Michael Saylor, the iconic Bitcoin evangelist and chairman of Strategy (formerly MicroStrategy), made headlines yet again after introducing a massive new Bitcoin purchase. On June 30th, Strategy added another 4,980 BTC to its corporate treasury at a total cost of $531.9 million. This move pushed the firm’s total Bitcoin holdings to 597,325 BTC, cementing its position as one of the largest institutional holders of the asset globally.
Remarkably, Strategy has added over 170,000 BTC in just the first half of 2025. That’s roughly 35% of its total position accumulated over years—an aggressive bet, even by its own standards. The firm now controls approximately 2.85% of Bitcoin’s fixed 21 million supply, making it a significant player with substantial influence over market sentiment.
And yet, despite this enormous vote of confidence, Bitcoin’s price barely reacted.
While the statement briefly pushed BTC above $108,000 over the weekend, the move was short-lived. As July began, Bitcoin retraced more than 2%, showing surprising weakness in the face of a massive capital inflow. The muted response has raised concerns about whether Bitcoin is losing sensitivity to large-scale purchases—even from entities as prominent as Strategy.
So why didn’t BTC respond with a rally?
The answer lies in the broader market dynamics currently at play. According to on-chain data from CryptoQuant and Glassnode, long-term holders (LTHs) and whales have been applying consistent selling pressure on the market, effectively canceling out the bullish impact of Strategy’s accumulation.
In early June, long-term holders—wallets that held BTC for over a year—were reportedly selling off at a pace of around $800 million per day. These seasoned investors, many of whom bought their Bitcoin at significantly lower prices, are now cashing in as BTC hovers near historical highs.
Adding to the pressure are Bitcoin whales—large holders typically owning over 1,000 BTC. Their sell activity has also intensified, with average daily offloads nearing $440 million in recent weeks. This dual wave of selling has created a strong counterweight to institutional demand, limiting Bitcoin’s ability to break higher.
Additionally, data from the Coinbase Premium Index, which is used as a gauge of U.S. investor demand, suggested weakening appetite from American buyers. Although the index remained slightly above zero, it failed to show a convincing upward spike. This points to a market that’s hesitating—perhaps due to profit-taking or macroeconomic caution, despite favorable conditions like reduced geopolitical tensions and strong ETF inflows.
It’s worth noting that while Bitcoin has demonstrated resilience in the face of global conflict—most notably during the Iran-Israel escalations earlier this year—it hasn’t managed to build on that strength in a meaningful way. Even as ETF inflows topped $11 billion, momentum failed to sustain a bullish breakout.
The current situation illustrates a critical shift in the crypto landscape. Even high-profile, half-billion-dollar buys may not be enough to move the needle in the short term. Bitcoin is no longer a small or reactive asset—it’s a maturing market where supply and demand forces have become increasingly complex and dynamic.

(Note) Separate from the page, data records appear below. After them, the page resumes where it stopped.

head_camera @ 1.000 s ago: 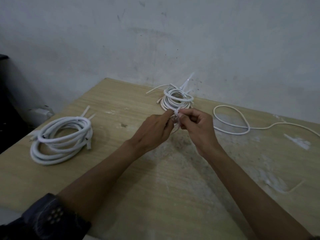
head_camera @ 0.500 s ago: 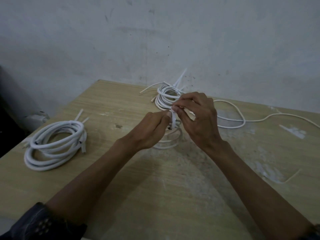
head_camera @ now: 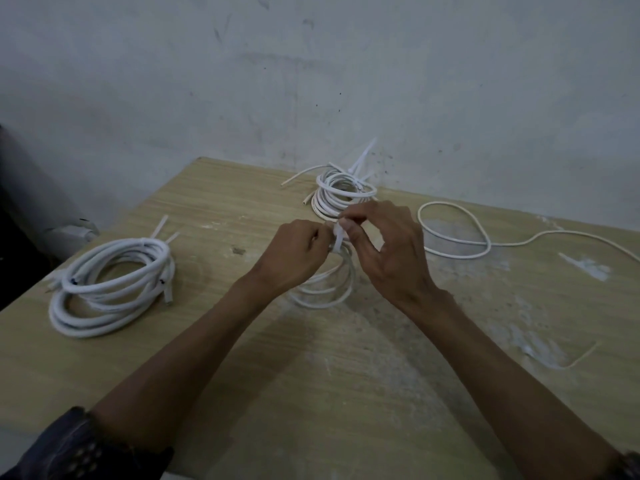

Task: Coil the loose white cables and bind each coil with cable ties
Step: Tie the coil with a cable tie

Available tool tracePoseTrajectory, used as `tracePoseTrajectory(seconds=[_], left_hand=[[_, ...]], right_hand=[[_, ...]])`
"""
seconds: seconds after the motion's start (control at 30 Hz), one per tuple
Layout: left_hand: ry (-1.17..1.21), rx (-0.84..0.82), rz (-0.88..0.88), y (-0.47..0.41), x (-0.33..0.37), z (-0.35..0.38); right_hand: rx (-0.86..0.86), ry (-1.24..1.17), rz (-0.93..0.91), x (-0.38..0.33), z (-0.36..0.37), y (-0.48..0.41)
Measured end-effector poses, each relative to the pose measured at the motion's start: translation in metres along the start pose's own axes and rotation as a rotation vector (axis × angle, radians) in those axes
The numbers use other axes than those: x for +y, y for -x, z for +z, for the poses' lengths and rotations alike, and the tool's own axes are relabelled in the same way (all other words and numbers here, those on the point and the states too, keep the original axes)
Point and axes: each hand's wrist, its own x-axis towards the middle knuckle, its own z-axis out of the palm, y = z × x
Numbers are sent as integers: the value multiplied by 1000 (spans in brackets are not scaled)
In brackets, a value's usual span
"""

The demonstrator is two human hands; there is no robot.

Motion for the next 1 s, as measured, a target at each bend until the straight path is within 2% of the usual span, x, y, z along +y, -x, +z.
tracePoseTrajectory(seconds=[0.13,0.3,0.37,0.47,0.5,0.57,0.67,0.73,0.8,0.87,0.93,1.0], left_hand=[[-43,-20,2,1,4,3],[-51,-118,3,-2,11,7],[-38,-121,46,3,16,8],[-53,-46,211,13,26,11],[-56,-37,237,14,27,10],[-42,-55,193,12,24,10],[11,-116,-13,5,19,7],[240,-95,-158,1,15,3],[491,-74,-283,0,10,-5],[595,-93,-343,2,4,-11],[356,-103,-265,5,3,-10],[65,-114,-108,9,13,-5]], right_hand=[[-15,-63,151,7,-2,2],[34,138,73,10,-1,4],[30,55,212,14,2,3],[-80,-316,602,24,1,-7],[-99,-378,667,25,-1,-9],[-76,-346,624,19,-5,-13],[25,-65,267,-8,-14,-10],[36,85,50,-29,-15,-1],[-4,108,-38,-41,-10,13],[-59,95,-69,-48,-5,25],[-52,19,0,-42,-11,17],[40,-107,242,-23,-16,-3]])
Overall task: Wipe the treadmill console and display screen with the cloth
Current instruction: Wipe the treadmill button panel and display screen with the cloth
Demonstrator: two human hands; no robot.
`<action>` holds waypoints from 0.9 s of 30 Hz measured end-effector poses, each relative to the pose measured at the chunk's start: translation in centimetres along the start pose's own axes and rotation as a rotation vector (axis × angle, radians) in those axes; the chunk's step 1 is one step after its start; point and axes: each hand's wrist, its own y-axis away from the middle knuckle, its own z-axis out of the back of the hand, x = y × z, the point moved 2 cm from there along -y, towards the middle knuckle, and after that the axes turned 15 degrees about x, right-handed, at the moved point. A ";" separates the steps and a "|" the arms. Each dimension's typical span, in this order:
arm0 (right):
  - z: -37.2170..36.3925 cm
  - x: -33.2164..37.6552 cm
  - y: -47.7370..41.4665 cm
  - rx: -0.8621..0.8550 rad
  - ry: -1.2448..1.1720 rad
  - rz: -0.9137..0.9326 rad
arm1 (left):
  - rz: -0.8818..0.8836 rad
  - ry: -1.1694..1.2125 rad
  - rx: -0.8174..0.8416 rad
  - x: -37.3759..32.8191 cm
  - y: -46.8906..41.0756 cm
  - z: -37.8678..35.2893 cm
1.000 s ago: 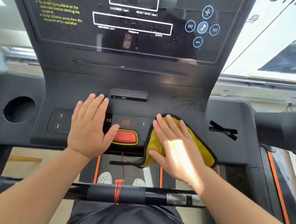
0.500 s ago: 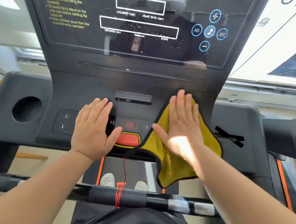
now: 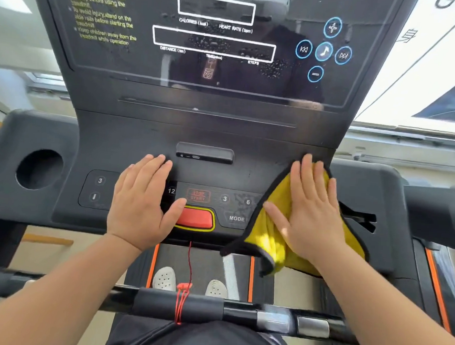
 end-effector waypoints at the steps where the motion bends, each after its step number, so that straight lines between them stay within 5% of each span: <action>1: 0.6 0.9 -1.0 -0.014 -0.007 -0.020 | 0.000 -0.001 0.001 0.0 0.0 0.0; 10: -2.1 5.2 2.3 -0.064 0.095 0.406 | 0.009 0.002 0.007 0.0 -0.1 0.0; 21: 1.1 1.0 -2.3 -0.087 -0.068 -0.049 | -0.003 0.005 0.014 0.0 -0.1 0.1; 24: 2.3 3.7 -3.4 -0.099 -0.044 0.012 | -0.001 0.004 0.014 0.0 -0.1 0.1; 27: 1.8 6.7 -2.9 -0.042 0.116 0.265 | -0.005 0.001 0.009 0.0 0.0 0.1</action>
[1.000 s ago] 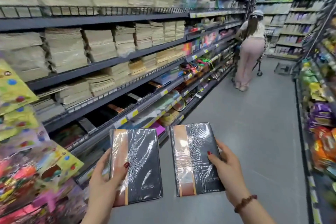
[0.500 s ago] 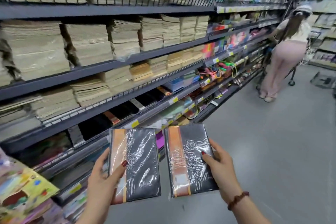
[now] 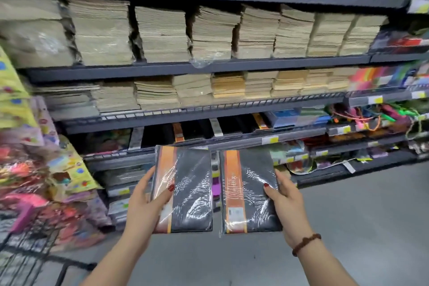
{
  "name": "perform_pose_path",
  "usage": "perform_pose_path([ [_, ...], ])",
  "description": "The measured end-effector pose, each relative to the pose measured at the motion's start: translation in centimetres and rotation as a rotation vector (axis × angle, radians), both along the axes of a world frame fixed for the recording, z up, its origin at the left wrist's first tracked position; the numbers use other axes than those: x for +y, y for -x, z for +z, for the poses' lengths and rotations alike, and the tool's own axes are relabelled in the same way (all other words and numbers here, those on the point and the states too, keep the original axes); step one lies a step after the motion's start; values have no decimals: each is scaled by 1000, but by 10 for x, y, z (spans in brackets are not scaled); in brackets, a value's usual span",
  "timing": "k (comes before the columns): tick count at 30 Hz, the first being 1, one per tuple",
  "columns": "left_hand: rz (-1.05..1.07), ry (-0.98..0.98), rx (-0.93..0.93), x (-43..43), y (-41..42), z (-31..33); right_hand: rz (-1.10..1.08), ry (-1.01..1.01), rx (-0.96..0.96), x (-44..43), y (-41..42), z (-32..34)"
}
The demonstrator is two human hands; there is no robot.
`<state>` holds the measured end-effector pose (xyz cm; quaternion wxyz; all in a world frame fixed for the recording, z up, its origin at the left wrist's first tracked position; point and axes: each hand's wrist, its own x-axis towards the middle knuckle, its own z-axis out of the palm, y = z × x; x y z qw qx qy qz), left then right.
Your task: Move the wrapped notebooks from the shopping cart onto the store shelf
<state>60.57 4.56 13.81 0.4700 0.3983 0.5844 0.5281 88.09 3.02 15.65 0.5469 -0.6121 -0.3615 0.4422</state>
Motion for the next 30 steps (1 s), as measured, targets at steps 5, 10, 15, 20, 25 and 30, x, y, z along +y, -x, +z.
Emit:
perform_pose_path([
  [5, 146, 15, 64, 3, 10, -6, 95, 37, 36, 42, 3, -5],
  [10, 235, 20, 49, 22, 27, -15, 181, 87, -2, 87, 19, -11],
  [15, 287, 71, -5, 62, 37, -38, 179, 159, 21, 134, 34, -28],
  [20, 328, 117, -45, 104, 37, -78, 163, 209, 61, 184, 42, -63],
  [25, 406, 132, -89, 143, 36, -119, 175, 258, 99, 237, 48, -107],
  [30, 501, 78, -99, 172, 34, -152, 246, 223, 100, 297, 62, -138],
])
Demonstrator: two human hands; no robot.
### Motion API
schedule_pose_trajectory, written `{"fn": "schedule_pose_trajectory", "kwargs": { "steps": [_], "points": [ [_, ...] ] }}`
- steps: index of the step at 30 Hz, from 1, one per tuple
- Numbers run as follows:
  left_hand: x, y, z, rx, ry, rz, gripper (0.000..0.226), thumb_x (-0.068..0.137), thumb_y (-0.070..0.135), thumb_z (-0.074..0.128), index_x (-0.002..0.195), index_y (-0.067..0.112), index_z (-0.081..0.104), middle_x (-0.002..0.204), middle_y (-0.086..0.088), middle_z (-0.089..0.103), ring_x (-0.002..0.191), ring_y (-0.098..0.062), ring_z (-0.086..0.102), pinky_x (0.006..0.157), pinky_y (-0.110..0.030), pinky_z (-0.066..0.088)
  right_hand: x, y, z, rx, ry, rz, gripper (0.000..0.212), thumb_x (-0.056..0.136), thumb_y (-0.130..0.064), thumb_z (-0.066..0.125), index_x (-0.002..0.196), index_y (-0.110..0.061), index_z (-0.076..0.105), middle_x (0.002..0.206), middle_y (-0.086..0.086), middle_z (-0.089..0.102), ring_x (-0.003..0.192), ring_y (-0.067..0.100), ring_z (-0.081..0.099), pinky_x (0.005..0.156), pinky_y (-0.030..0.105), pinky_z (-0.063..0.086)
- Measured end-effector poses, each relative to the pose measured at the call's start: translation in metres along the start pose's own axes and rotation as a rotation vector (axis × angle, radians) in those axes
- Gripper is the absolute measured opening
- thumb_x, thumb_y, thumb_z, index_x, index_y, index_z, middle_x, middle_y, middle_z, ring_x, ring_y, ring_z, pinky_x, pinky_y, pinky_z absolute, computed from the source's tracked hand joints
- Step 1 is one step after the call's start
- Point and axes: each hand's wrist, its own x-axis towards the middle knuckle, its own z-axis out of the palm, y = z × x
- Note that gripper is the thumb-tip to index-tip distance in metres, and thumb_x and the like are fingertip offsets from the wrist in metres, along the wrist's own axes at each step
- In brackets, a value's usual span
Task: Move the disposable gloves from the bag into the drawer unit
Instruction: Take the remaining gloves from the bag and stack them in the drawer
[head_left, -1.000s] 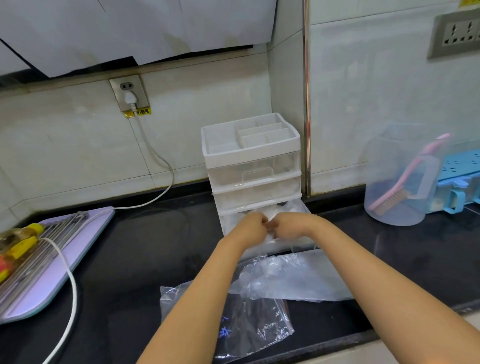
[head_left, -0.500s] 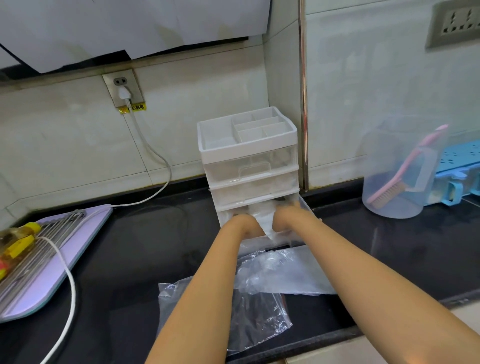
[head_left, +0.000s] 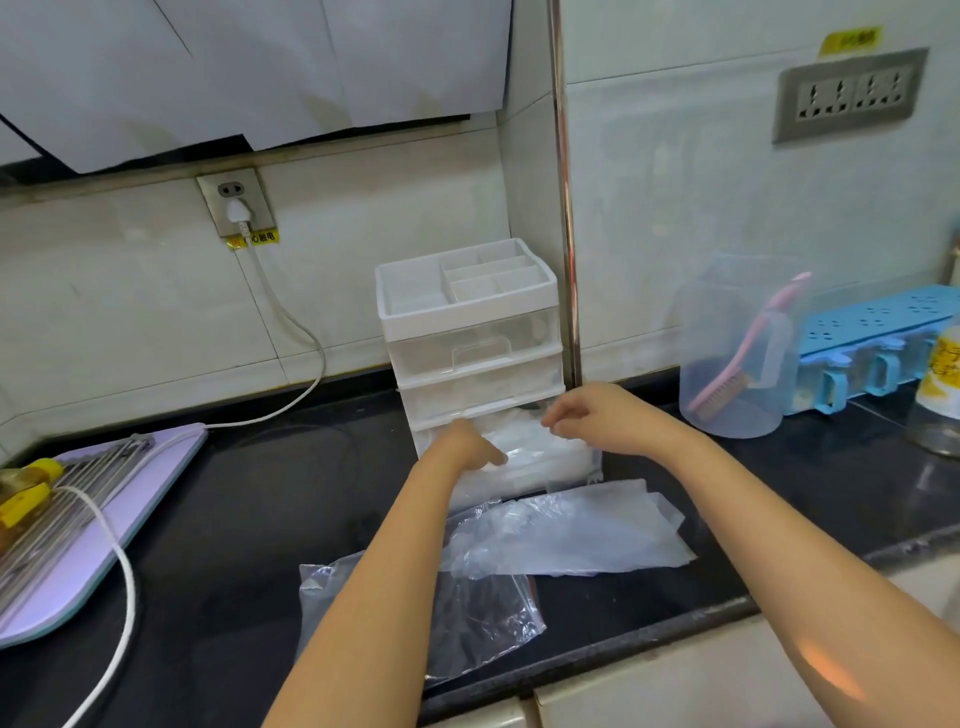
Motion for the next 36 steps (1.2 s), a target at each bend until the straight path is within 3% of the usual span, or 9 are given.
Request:
{"fn": "schedule_pose_trajectory", "kwargs": {
  "steps": [2,3,6,13,17,21,27,31,36],
  "points": [
    [-0.014,0.002,-0.001,-0.092,0.121,0.06,0.022,0.088,0.029,0.065,0.087,0.012,0.053,0.09,-0.002,0.055,0.073,-0.015,0.051,0.06,-0.023,0.038,-0.021,0.008,-0.006,-0.002,0.005,-0.022,0.022,0.091,-0.023,0.062,0.112,-0.025,0.068,0.109,-0.01,0.065,0.097,0.0,0.059,0.078,0.012,0.042],
    [-0.026,0.002,0.0,-0.144,0.185,0.112,0.015,0.089,0.027,0.063,0.091,0.013,0.057,0.093,0.0,0.056,0.08,-0.017,0.055,0.066,-0.023,0.04,-0.032,0.013,-0.007,0.001,-0.001,-0.011,0.023,0.089,-0.025,0.064,0.112,-0.026,0.067,0.106,-0.012,0.066,0.095,-0.001,0.06,0.077,0.011,0.044],
    [-0.061,0.003,0.011,-0.313,0.285,0.302,0.036,0.089,0.024,0.064,0.123,0.012,0.058,0.122,-0.001,0.058,0.111,-0.017,0.056,0.088,-0.024,0.043,-0.059,0.027,-0.003,-0.025,-0.041,0.018,0.029,0.083,-0.03,0.072,0.111,-0.029,0.067,0.103,-0.018,0.065,0.096,-0.004,0.06,0.082,0.012,0.048],
    [-0.104,0.0,0.058,-0.202,-0.05,0.561,0.039,0.077,0.032,0.078,0.113,0.026,0.064,0.113,0.014,0.063,0.104,0.001,0.055,0.093,-0.018,0.043,-0.107,0.055,0.015,-0.063,-0.138,0.136,0.066,0.07,-0.04,0.081,0.13,-0.041,0.053,0.122,-0.023,0.045,0.113,-0.002,0.041,0.091,0.018,0.034],
    [-0.109,-0.002,0.083,-0.156,-0.059,0.564,0.041,0.076,0.037,0.078,0.112,0.022,0.066,0.113,0.014,0.062,0.103,0.0,0.053,0.082,-0.007,0.036,-0.123,0.07,0.033,-0.006,0.043,0.111,0.052,0.075,-0.033,0.079,0.122,-0.037,0.06,0.121,-0.024,0.053,0.113,-0.005,0.048,0.087,0.011,0.037],
    [-0.111,0.006,0.092,-0.208,0.053,0.478,0.028,0.079,0.039,0.073,0.1,0.021,0.067,0.098,0.012,0.063,0.092,-0.003,0.054,0.07,-0.009,0.036,-0.127,0.079,0.043,0.122,0.208,0.068,0.01,0.083,-0.021,0.072,0.085,-0.031,0.074,0.112,-0.02,0.065,0.101,-0.013,0.055,0.08,0.002,0.037],
    [-0.113,0.02,0.093,-0.202,0.09,0.44,0.018,0.087,0.035,0.065,0.085,0.017,0.068,0.087,0.006,0.067,0.084,-0.008,0.058,0.07,-0.02,0.04,-0.126,0.076,0.043,0.25,0.298,0.075,0.014,0.085,-0.018,0.07,0.081,-0.03,0.075,0.083,-0.019,0.071,0.085,-0.01,0.061,0.072,0.004,0.043],
    [-0.11,0.027,0.088,-0.161,0.132,0.438,0.022,0.089,0.026,0.06,0.08,0.009,0.07,0.076,-0.001,0.067,0.075,-0.017,0.06,0.072,-0.029,0.048,-0.12,0.075,0.048,0.316,0.386,0.088,0.011,0.082,-0.015,0.073,0.078,-0.025,0.076,0.077,-0.015,0.072,0.08,-0.004,0.062,0.068,0.001,0.043],
    [-0.108,0.03,0.084,-0.202,0.064,0.439,0.022,0.084,0.038,0.069,0.084,0.016,0.073,0.084,0.004,0.071,0.08,-0.009,0.063,0.075,-0.025,0.05,-0.113,0.073,0.049,0.405,0.466,0.088,0.015,0.079,-0.013,0.076,0.077,-0.028,0.075,0.078,-0.011,0.072,0.078,0.003,0.065,0.068,0.006,0.046]
  ]
}}
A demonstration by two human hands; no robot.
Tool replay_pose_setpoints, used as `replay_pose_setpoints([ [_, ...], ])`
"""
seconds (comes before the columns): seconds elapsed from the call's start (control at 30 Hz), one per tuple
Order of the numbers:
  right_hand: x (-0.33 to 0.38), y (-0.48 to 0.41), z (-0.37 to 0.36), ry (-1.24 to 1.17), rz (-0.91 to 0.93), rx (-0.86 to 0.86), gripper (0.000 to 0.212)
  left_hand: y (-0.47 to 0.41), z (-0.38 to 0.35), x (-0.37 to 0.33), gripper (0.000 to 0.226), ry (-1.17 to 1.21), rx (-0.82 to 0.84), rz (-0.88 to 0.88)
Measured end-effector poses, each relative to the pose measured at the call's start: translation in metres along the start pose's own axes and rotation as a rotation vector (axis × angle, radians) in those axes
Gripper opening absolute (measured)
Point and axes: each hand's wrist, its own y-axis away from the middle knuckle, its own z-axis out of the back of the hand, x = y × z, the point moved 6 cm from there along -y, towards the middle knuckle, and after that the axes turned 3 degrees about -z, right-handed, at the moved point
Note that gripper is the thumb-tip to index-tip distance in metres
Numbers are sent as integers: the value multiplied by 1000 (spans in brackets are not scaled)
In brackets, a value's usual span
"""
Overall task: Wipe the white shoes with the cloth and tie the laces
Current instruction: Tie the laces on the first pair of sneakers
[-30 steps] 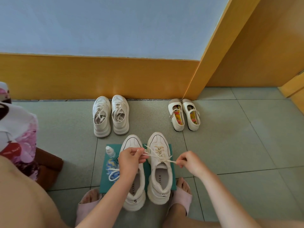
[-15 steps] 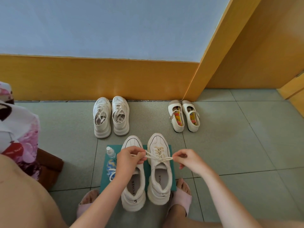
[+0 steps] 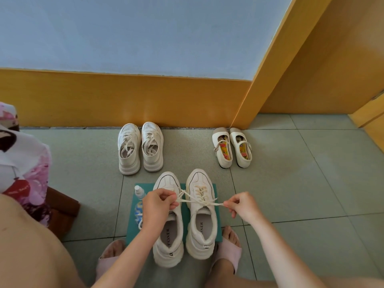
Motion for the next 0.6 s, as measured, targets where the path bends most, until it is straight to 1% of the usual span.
replay_pose_setpoints([
  [0.17, 0, 3, 0, 4, -6, -8, 23, 0, 0, -3, 11, -41, -22, -14],
  [0.23, 3, 5, 2, -50, -7, -28, 19, 1, -2, -5, 9, -82, -15, -30],
  [0.3, 10, 9, -2, -162, -28, -8, 14, 4, -1, -10, 4, -191, -3, -99],
  [0.33, 15, 12, -5, -199, -45, 6, 23, 6, 1, -12, 9, -267, -6, -160],
  [0.37, 19, 14, -9, -201, -69, 20, 39, 7, 2, -13, 20, -349, -14, -214],
  [0.4, 23, 18, -15, -185, -97, 39, 55, 9, 4, -13, 31, -438, -29, -243],
  [0.43, 28, 21, -21, -184, -119, 62, 66, 12, 6, -11, 44, -528, -48, -251],
  [0.5, 37, 28, -39, -245, -166, 98, 73, 17, 7, -2, 68, -653, -41, -203],
  [0.6, 38, 31, -65, -271, -220, 71, 89, 21, 0, 22, 93, -668, 56, -15],
])
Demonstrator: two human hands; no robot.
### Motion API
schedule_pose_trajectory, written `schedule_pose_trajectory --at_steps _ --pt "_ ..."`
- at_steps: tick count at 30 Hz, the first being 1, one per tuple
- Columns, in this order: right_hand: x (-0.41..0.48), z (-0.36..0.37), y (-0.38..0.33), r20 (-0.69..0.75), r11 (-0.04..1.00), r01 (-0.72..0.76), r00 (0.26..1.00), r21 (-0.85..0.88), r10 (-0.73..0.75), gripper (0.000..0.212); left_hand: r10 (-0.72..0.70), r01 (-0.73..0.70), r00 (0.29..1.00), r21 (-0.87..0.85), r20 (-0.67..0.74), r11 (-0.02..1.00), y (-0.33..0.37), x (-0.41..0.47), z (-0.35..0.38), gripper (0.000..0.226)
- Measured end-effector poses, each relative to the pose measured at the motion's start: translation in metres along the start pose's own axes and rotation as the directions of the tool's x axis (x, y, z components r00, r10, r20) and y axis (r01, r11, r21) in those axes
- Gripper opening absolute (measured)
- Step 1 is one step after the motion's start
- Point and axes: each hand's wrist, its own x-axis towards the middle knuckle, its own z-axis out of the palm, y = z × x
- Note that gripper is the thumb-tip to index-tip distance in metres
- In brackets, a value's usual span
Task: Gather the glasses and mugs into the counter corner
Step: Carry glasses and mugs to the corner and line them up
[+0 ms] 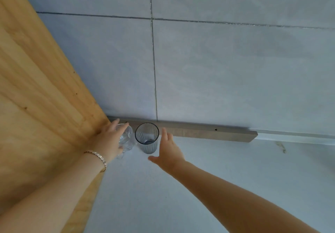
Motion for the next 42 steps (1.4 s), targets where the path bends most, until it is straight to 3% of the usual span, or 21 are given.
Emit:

For investors, the lesson is clear: even large bullish signals can be drowned out by opposing forces, particularly when long-term holders and whales decide it’s time to exit. Strategy’s latest purchase may reinforce long-term confidence in Bitcoin, but the short-term outlook remains cautious as supply continues to outpace demand.
Still, Saylor’s conviction remains unshaken. Strategy’s aggressive acquisitions show a long-term belief in Bitcoin’s value proposition—especially as global economic uncertainty pushes more institutions to look for hard, decentralized stores of value.
Whether this confidence eventually turns into price appreciation may depend less on bold buys and more on when the current wave of profit-taking finally cools.